>>

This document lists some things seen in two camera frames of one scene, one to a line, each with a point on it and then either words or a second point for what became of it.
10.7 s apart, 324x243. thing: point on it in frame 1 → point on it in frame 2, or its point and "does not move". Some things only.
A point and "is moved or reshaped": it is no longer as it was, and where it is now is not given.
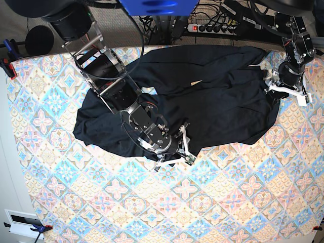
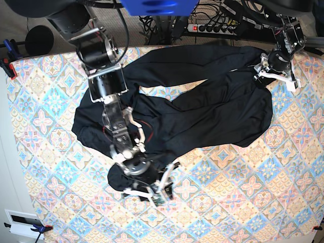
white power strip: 213,29 does not move
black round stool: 39,40 does not move
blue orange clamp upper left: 6,64 does not move
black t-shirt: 219,94 is moved or reshaped
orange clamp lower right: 317,228 does not move
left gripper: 176,148 → 144,181
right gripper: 278,90 → 276,65
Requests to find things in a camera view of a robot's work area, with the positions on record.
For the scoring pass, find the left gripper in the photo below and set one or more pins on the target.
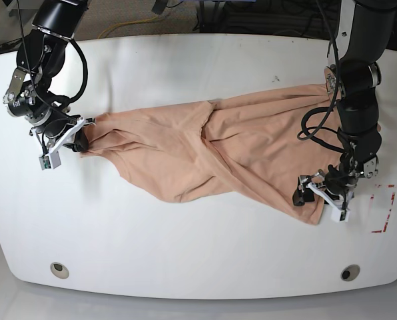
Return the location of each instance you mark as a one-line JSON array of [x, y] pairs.
[[339, 183]]

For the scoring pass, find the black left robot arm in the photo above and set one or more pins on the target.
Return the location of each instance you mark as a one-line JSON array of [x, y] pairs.
[[349, 125]]

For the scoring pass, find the table grommet hole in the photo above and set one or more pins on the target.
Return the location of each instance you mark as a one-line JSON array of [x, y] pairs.
[[350, 273], [59, 270]]

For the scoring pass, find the red tape rectangle marking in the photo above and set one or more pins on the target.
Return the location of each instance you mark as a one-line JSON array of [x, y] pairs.
[[380, 208]]

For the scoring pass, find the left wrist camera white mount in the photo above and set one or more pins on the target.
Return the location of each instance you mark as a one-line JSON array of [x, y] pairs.
[[340, 209]]

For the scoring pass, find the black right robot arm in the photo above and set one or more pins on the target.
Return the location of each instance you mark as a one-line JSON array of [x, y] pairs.
[[39, 59]]

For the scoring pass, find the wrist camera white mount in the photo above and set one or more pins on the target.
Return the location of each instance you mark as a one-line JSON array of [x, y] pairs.
[[49, 157], [340, 209]]

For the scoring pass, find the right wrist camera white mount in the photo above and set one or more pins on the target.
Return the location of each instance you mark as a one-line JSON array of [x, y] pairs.
[[49, 157]]

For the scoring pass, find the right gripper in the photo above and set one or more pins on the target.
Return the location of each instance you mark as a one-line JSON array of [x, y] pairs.
[[50, 132]]

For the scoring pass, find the peach T-shirt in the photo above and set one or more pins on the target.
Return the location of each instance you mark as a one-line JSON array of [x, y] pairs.
[[248, 144]]

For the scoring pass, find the right table grommet hole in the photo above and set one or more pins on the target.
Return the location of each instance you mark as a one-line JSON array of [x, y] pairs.
[[350, 273]]

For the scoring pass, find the left table grommet hole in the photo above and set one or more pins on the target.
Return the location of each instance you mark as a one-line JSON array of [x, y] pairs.
[[59, 270]]

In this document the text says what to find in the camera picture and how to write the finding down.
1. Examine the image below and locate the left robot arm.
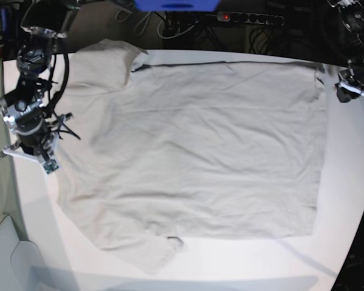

<<

= PROBLEM REQUIREMENTS =
The expected answer is the data retyped exactly, without pictures.

= YOUR SOLUTION =
This document lists some things seen in two camera frames of one scene, one to a line, each with a point on it and then either words or a second point for what became of it.
10.7 s apart, 324x243. thing: point on it in frame 1 → point on it in frame 2, or its point and "does not move". Some things only.
A point and "is moved or reshaped": it is no longer as it was, and where it is now is not given.
white power strip: 213,29 does not move
black round stool: 39,40 does not move
blue orange clamp upper left: 6,64 does not move
black t-shirt: 219,94 is moved or reshaped
orange clamp lower right: 317,228 does not move
left gripper: 176,148 → 144,181
right gripper: 278,90 → 276,65
Requests to find things in a camera view of a robot's work area, with the positions on record.
For the scoring pass, find the left gripper in the photo below and set one or more pins on the target.
Return the location of each instance you mark as a one-line JSON array of [x, y] pairs.
[[339, 183]]

For the scoring pass, find the black left robot arm in the photo above and set one or more pins on the target.
Return the location of each instance you mark as a one-line JSON array of [x, y] pairs.
[[349, 125]]

For the scoring pass, find the table grommet hole in the photo above and set one or more pins on the target.
Return the location of each instance you mark as a one-line JSON array of [x, y] pairs.
[[350, 273], [59, 270]]

For the scoring pass, find the red tape rectangle marking in the photo above and set one or more pins on the target.
Return the location of each instance you mark as a one-line JSON array of [x, y] pairs.
[[380, 208]]

For the scoring pass, find the left wrist camera white mount in the photo above and set one or more pins on the target.
Return the location of each instance you mark as a one-line JSON array of [x, y] pairs.
[[340, 209]]

For the scoring pass, find the black right robot arm in the photo above and set one or more pins on the target.
Return the location of each instance you mark as a one-line JSON array of [x, y] pairs.
[[39, 59]]

For the scoring pass, find the wrist camera white mount in the photo above and set one or more pins on the target.
Return the location of each instance you mark as a one-line JSON array of [x, y] pairs.
[[49, 157], [340, 209]]

For the scoring pass, find the right wrist camera white mount in the photo above and set one or more pins on the target.
Return the location of each instance you mark as a one-line JSON array of [x, y] pairs.
[[49, 157]]

For the scoring pass, find the right gripper in the photo above and set one or more pins on the target.
Return the location of each instance you mark as a one-line JSON array of [x, y] pairs.
[[50, 132]]

For the scoring pass, find the peach T-shirt in the photo above and set one or more pins on the target.
Return the location of each instance you mark as a one-line JSON array of [x, y] pairs.
[[248, 144]]

For the scoring pass, find the right table grommet hole in the photo above and set one or more pins on the target.
Return the location of each instance you mark as a one-line JSON array of [x, y] pairs.
[[350, 273]]

For the scoring pass, find the left table grommet hole in the photo above and set one or more pins on the target.
Return the location of each instance you mark as a one-line JSON array of [x, y] pairs.
[[59, 270]]

In this document the text says what to find in the camera picture and how to write the finding down.
1. Examine the image below and locate the left robot arm.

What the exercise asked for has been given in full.